The FusionAuth team is at Google Cloud Next. Each year, Google Cloud serves as a litmus test for where much of the technology industry is headed. This year the focus is on governance, and the keynote held a few gems that are worth unpacking.
The New Reality: Managing Chaos#
This year has an interesting shift in conversation. It has gone from "can we build an AI agent" to "how do we manage thousands of them."
Google's answer is the Gemini Enterprise Agent Platform. It's a full stack for building, deploying, and governing agents across an organization. Agent identity is central to this stack. Every agent gets a unique cryptographic ID, defined authorization policies, and a traceable audit trail. Google calls this "governance at machine speed." They are promising that you'll know what every agent did, be able to prove it, and revoke its access when needed.
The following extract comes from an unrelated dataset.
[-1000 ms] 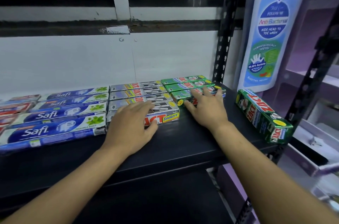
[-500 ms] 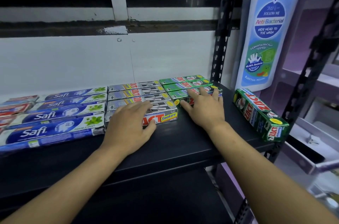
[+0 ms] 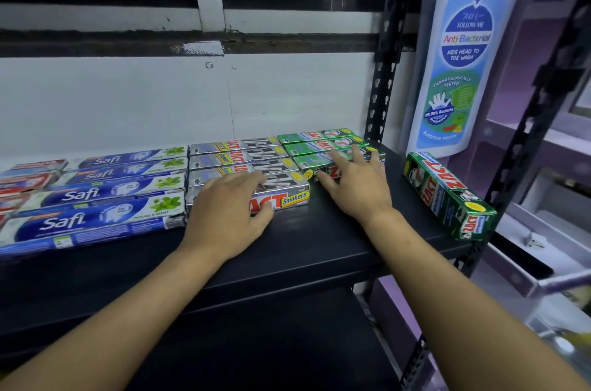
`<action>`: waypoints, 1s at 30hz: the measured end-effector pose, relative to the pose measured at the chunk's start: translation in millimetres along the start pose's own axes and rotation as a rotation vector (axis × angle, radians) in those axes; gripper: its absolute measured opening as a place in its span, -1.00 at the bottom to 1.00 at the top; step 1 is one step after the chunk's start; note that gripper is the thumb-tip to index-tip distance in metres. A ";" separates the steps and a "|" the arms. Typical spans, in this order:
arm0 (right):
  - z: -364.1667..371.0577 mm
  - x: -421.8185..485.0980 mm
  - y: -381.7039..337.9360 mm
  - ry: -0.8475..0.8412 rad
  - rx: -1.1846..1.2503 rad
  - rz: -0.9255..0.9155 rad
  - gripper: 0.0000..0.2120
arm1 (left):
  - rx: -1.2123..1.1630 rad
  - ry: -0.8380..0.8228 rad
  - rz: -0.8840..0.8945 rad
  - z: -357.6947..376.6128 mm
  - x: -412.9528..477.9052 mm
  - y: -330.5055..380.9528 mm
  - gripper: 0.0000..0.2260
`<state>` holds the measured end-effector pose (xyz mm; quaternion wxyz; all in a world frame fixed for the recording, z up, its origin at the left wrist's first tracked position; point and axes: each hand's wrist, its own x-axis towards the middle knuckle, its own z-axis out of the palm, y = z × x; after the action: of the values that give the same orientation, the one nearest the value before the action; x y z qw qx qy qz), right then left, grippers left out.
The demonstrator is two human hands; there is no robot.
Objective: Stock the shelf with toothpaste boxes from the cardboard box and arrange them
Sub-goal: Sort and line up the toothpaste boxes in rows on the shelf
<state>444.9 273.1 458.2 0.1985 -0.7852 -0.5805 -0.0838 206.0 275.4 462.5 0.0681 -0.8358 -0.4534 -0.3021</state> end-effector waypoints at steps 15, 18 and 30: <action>-80.4 -89.7 57.4 0.387 -0.132 0.033 -0.62 | -0.005 -0.019 0.015 -3.1 -1.1 -0.1 -0.61; -85.1 -105.5 76.9 0.323 -0.105 0.123 -0.66 | -0.004 -0.028 0.014 -3.9 -1.0 -0.7 -0.60; -81.7 -144.4 77.5 0.270 0.633 0.374 -0.73 | 0.002 -0.032 0.029 -6.6 -1.6 1.5 -0.59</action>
<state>481.1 93.6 463.4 0.5174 -0.7593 -0.3932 0.0348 203.7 270.9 467.2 0.0659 -0.8469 -0.4427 -0.2871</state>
Then came the 'Wiz Show'. Google completed the acquisition of the cloud security firm in March of this year for $32 billion. The keynote put a spotlight on why it happened: shadow AI. The term is newly-coined, but the problem is something we're all familiar with — unauthorized models and agents running inside enterprises, outside of anyone's control. This is the threat that Google is most worried about. Wiz's new AI Application Protection Platform promises visibility across the AI stack so you can find agents you didn't know existed, map their access, and validate the risks before attackers do.
Wiz's demo was compelling — if all you need is an alert after a breach. What the findings showed made our ears perk up: an unguarded AI agent with a direct line to a sensitive database.
$32 Billion Questions#
It's an unfortunate truth that posture management often starts after the agent already has the keys. An agent calls your app's API and that's when the questions begin.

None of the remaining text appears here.